Securing your Sync App
Sync provides useful, efficient, and professionally-operated primitives to light up your apps in the browser and on mobiles. As with any Twilio product, these conveniences come together with a ready solution for security and access control.
In any Sync application, you have two levers of control that determine which SDK clients have access to what data. The first is the Access Token issued by your backend and secured by your method of choice. The second is the Sync Permissions API, which serves to further identify which tokens give access to which Sync objects. By using these two levers together, your users will be protected while Sync delivers the real-time liveness they expect and require.
The following is a guide to using these levers properly to secure your app before you go to production.
The ACLEnabled Flag, a boolean value configured on your Sync Service Instance, determines whether token identities are used for access control. When ACLEnabled is unset, token identities are essentially ignored. In this case, the actor behind every Sync action is still visible in webhooks, for example, but it has no functional impact on your application.

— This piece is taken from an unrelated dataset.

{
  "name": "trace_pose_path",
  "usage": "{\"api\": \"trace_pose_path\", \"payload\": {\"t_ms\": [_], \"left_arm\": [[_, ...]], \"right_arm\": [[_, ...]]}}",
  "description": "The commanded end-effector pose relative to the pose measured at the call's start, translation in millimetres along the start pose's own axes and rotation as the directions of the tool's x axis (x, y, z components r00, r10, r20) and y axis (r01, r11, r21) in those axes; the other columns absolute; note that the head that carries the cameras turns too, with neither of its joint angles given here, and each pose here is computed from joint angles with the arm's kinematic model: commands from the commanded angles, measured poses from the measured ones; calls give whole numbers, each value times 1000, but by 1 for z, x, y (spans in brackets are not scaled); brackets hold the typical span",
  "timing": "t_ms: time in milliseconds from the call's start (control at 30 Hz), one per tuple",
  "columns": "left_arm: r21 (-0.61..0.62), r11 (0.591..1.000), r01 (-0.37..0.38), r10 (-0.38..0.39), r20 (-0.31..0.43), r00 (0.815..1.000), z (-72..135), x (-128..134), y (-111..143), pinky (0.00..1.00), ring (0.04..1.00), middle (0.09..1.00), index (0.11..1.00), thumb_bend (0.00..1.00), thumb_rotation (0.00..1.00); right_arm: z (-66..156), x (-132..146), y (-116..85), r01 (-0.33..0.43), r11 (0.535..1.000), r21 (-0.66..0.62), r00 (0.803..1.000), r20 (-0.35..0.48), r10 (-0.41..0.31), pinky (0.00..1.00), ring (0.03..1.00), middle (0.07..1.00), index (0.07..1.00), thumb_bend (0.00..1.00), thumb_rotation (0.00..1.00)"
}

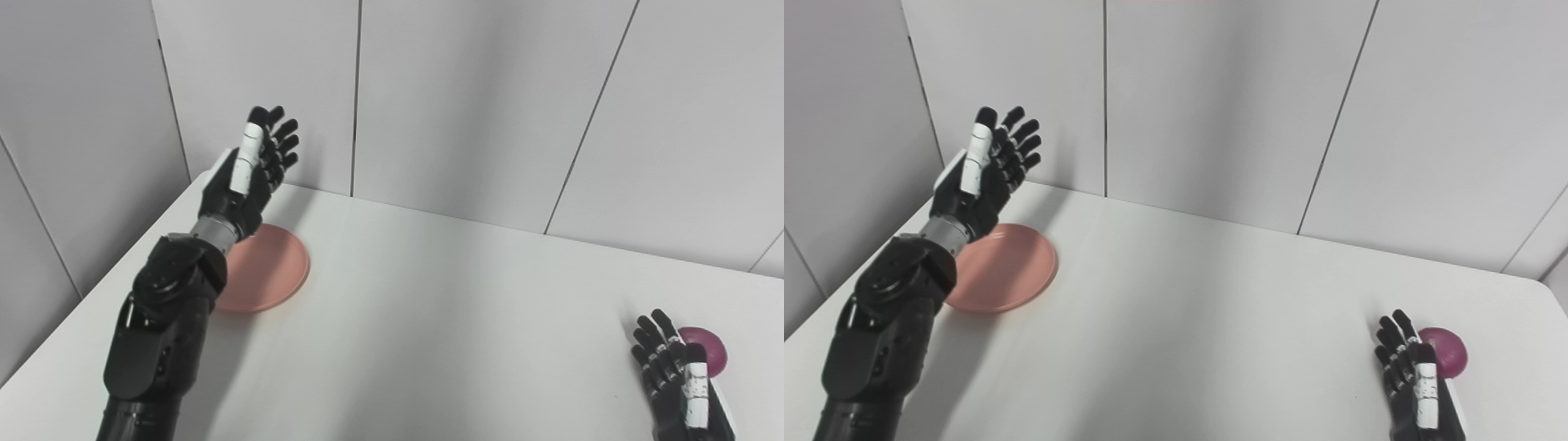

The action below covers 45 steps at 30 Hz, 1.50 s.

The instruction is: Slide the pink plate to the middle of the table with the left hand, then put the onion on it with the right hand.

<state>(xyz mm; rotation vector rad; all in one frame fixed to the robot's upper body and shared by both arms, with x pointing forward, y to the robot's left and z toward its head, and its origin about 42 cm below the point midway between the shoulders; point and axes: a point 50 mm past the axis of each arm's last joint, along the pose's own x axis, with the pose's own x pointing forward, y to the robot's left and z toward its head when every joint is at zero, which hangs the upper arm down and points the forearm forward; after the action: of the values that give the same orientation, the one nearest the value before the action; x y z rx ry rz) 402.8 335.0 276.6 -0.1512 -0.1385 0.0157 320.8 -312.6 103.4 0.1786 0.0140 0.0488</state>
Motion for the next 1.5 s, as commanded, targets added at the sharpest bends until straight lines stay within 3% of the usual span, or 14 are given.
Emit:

Operating with ACLs disabled is ideal for experimentation and prototyping. Among other things, it's possible to operate entirely without backend server support in this mode. We encourage you to consider this "development mode" for any Sync-based project.
Twilio Access Tokens are your application's primary defense against unwelcome users. When getting started, it's convenient to issue tokens to all comers (as our Quickstart guides recommend) — and for some use-cases this can be your modus operandi indefinitely. In particular, if you're providing Sync-driven features to a public, anonymous audience, issuing tokens to unknown actors is common and reasonable.
If, on the other hand, your users are known, then you should be sure to authenticate them before issuing a token that authorizes access to your Sync app. When doing so, make sure to provision your token with a corresponding identity string. Keep in mind that Twilio strongly recommends not to put personally identifiable information (names, phone numbers, etc.) in this field; we advise a UUID or a hash.
The token identity you provide here will be useful later when you secure your application with the help of the REST API.
Once you move past the stage of prototyping or validation, it's time to think about securing your app. When the ACLEnabled flag is set, your backend will have to have explicitly allowed SDK-based clients read, write, and/or management access to shared objects. This means you'll have to consider:
1. How much do you trust your clients, specifically those on browsers or mobiles? Consider the risk of software bugs as well as nefarious users.
2. To what does each client need access? Do they need shared write access, or is shared read sufficient?
As a rule, shared-write privileges among SDK-driven endpoints create a significant risk for your application. Your token-issuing authority is your first line of defense against rogue SDK endpoints, but this will not always help defend against stolen credentials. Furthermore, the risk of buggy implementations is ever-present.
By contrast, one-to-many synchronization via your REST backend is generally safe. Where SDK-based clients need to communicate their own state, you should consider sharing such objects only with your backend and reflecting those changes towards other SDKs. With this organization, you will have the possibility to detect or intercept misbehaving clients in your backend and react accordingly. If endpoints in your system must be considered untrusted, we recommend something along these lines.
The exceptional case, in which the simple model of shared-write may be acceptable, is one in which you have high trust in your client endpoints or in which the shared data is sufficiently non-critical. For example, online/offline status among employees in a medium-sized company is not likely as high-risk as the same information shared with public users. In a call center, for example, the assignment of agents to customers is actually rather important, as programming errors may lead to consternation; but the greater risk in this case may be programming errors, not malicious agents.
With ACLs enabled:
- By default, an object created by an SDK endpoint will only be accessible by other endpoints with the same token identity.
- By default, An object created via the REST API will be inaccessible to all SDK endpoints.
- Your backend services, accessing Twilio over REST, always have full access to everything.
- Your backend services can allow (and subsequently disallow) access to objects by arbitrary identities, one-by-one.
Allowing of individual identity-object pairs is possible via the Sync Permissions API, accessible from your backend services. You will need to do this for any object not shared exclusively between an SDK object-creator and your REST backend.
Enabling ACLs is an important step. Where possible, we suggest testing your application with ACLs enabled on a separate Sync Service Instance serving as a development environment.